Building an internal developer platform that empowers developers to work autonomously requires careful consideration of the technology stack and reference architecture. In this article, based on a video by Viktor Farcic (here’s another one about building an internal developer platform for infrastructure) we’ll provide insights into the essential components and tools needed to establish a fully functional internal developer platform. This is just the MVP, of course, but it can serve as an excellent beginning.  

Why platform engineering and why an internal developer platform?

The primary objective of platform engineering is to foster developer autonomy. Regardless of whether a developer is proficient in K8s, a junior or an architect,  they should be able to access the resources they need effortlessly. For instance, if a developer requires a database or wants to manage an application in K8s, they should not be burdened with extensive knowledge acquisition that would kill their flow or, in some cases, just isn’t practical or feasible.

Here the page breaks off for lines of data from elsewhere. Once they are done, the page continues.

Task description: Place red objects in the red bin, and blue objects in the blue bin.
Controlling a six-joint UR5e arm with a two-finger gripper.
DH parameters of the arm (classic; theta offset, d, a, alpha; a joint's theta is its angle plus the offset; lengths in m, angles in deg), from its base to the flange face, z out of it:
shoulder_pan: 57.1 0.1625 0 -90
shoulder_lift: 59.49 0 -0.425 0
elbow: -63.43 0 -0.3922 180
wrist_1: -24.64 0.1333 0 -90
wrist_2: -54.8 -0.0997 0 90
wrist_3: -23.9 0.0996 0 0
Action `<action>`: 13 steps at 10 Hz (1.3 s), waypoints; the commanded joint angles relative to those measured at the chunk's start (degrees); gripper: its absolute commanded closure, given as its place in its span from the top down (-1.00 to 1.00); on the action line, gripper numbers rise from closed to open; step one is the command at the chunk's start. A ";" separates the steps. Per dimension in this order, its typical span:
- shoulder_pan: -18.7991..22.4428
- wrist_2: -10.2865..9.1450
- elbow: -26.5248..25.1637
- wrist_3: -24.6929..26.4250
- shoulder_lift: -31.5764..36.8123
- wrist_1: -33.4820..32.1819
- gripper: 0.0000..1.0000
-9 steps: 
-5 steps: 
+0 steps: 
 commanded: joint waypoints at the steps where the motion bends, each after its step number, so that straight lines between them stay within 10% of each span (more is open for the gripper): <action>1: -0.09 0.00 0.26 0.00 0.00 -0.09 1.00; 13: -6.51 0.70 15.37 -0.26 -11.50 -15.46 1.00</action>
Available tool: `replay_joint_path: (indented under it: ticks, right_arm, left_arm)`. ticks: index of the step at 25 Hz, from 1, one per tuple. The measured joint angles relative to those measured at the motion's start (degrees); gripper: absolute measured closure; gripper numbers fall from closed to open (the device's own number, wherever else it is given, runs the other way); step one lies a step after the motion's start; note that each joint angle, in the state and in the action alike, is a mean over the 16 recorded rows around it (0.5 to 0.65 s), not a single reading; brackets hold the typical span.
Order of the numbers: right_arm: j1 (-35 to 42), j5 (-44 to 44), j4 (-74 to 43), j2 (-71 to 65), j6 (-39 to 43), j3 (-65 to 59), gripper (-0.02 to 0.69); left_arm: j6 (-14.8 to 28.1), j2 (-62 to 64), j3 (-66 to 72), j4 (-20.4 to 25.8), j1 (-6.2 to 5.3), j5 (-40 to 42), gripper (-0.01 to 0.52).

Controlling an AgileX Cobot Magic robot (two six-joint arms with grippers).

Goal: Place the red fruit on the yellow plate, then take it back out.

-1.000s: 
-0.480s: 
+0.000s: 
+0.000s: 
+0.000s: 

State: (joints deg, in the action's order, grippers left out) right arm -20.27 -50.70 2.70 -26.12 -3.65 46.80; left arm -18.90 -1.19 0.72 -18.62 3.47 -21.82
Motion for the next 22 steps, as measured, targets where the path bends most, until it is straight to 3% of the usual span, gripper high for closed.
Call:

Instead, these tasks should be simple to accomplish, allowing developers to easily define their requirements or just perform self-service actions using a user-friendly interface. 

The minimum set of elements for an IDP

Here are the key components of a working internal developer platform:

  1. A Control Plane to manage all resources, whether they are applications running in a K8s cluster or infrastructure and services running in various cloud providers.
  2. A Control Plane Interface  
  3. Git: for storing desired states in a Git repository and then synchronizing with the control plane using GitOps. 
  4. As stateful components, databases are an essential part of the internal developer platform. To ensure efficient management, a method for handling schemas within these databases is required. 
  5. Sensitive information that cannot be stored in Git, such as passwords, needs to be managed separately. A secrets manager is recommended. 
  6. Internal Developer Portal to act as a user interface.  It should enable developers to execute processes that create new resources and store them in Git. They should also be able to use the software catalog to understand everything in context and with the right abstractions. 
  7. CI/CD Pipelines: to execute actions such as creating repositories based on templates or building images with updated release changes to manifests. 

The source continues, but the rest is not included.